Entity Relationship Model - Updated Structure
Overview
This document describes the updated entity relationship model based on user feedback to create a more efficient and intuitive structure for GDPR entity management.
Key Changes
1. BelongsTo Field on Entity (Many-to-One)
Instead of: Separate EntityLink table for all relationships (many-to-many)
Now: Direct belongs_to_entity_id field on each entity (many-to-one)
Rationale: Most contact information belongs to exactly ONE person or organization, making a foreign key more efficient than a join table.

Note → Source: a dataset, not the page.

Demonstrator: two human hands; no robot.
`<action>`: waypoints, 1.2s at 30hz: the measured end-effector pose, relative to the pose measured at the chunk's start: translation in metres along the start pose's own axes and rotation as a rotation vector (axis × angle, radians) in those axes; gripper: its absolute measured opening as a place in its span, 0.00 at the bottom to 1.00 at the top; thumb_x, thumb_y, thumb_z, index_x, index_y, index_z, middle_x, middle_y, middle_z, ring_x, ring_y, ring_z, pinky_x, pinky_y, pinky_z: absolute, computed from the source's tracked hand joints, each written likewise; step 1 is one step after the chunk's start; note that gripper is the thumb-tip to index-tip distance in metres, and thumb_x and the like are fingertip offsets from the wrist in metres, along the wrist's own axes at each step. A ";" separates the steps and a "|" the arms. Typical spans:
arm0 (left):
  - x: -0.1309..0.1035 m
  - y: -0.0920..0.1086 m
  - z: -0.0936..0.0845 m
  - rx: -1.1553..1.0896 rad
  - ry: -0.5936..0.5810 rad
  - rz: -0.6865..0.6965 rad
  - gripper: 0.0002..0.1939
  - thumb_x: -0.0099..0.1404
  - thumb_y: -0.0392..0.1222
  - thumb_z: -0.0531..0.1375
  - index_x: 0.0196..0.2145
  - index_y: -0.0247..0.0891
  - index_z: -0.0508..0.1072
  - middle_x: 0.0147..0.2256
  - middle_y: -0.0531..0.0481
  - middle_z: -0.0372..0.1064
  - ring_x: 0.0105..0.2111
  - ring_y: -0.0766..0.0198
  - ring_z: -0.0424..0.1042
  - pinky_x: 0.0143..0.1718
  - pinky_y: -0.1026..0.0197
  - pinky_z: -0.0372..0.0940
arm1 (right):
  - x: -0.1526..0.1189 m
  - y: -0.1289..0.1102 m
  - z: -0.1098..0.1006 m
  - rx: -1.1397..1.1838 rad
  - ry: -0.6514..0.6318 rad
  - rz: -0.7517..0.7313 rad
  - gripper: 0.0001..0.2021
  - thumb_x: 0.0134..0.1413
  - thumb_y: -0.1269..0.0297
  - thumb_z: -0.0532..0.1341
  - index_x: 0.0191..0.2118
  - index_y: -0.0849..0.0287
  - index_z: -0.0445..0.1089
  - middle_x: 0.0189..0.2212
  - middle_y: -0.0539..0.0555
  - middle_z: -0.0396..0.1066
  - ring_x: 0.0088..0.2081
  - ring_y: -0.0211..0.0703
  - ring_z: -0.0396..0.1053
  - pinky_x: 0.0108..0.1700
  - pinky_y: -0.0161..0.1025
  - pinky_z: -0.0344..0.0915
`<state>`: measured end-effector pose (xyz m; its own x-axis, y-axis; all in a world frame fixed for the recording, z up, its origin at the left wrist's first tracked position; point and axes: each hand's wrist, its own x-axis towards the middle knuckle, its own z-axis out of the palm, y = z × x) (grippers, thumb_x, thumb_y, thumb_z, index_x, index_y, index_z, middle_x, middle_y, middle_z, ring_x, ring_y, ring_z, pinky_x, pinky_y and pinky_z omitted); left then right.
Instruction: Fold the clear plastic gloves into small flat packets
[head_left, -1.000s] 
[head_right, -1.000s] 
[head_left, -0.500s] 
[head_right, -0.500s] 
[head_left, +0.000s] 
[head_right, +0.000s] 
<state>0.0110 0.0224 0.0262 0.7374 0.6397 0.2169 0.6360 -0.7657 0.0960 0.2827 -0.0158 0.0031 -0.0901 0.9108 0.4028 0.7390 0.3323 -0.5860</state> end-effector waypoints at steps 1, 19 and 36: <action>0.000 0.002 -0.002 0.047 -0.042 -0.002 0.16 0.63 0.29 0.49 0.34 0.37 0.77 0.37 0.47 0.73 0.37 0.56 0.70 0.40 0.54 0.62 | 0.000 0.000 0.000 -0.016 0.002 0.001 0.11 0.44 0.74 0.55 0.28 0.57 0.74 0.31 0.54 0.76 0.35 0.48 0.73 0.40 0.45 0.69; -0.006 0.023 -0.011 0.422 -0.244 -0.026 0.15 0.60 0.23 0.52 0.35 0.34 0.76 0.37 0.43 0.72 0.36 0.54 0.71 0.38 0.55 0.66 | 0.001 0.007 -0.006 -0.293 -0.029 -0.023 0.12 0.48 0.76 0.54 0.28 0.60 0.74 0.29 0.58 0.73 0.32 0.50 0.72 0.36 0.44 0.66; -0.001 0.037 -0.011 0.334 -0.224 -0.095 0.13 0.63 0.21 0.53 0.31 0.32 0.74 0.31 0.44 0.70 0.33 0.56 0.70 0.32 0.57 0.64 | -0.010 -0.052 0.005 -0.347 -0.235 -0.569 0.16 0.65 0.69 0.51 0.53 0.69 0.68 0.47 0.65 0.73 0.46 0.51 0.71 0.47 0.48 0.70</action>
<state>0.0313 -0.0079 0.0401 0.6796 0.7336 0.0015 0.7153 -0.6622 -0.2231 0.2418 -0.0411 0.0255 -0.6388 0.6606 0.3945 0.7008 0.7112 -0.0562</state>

2. Role Field on EntityRelation
Added: role field to track entity context for GDPR compliance
Purpose: Determine if an entity occurrence requires anonymization:
- public_figure: May not require anonymization
- employee: In official capacity, may not require anonymization
- private_individual: Always requires anonymization
- customer, contractor, author, recipient, mentioned: Context-dependent
3. Source Tracking on EntityRelation
Added: file_id, object_id, email_id fields to track ultimate source
Purpose:
- Chunks may change over time (re-chunking, updates)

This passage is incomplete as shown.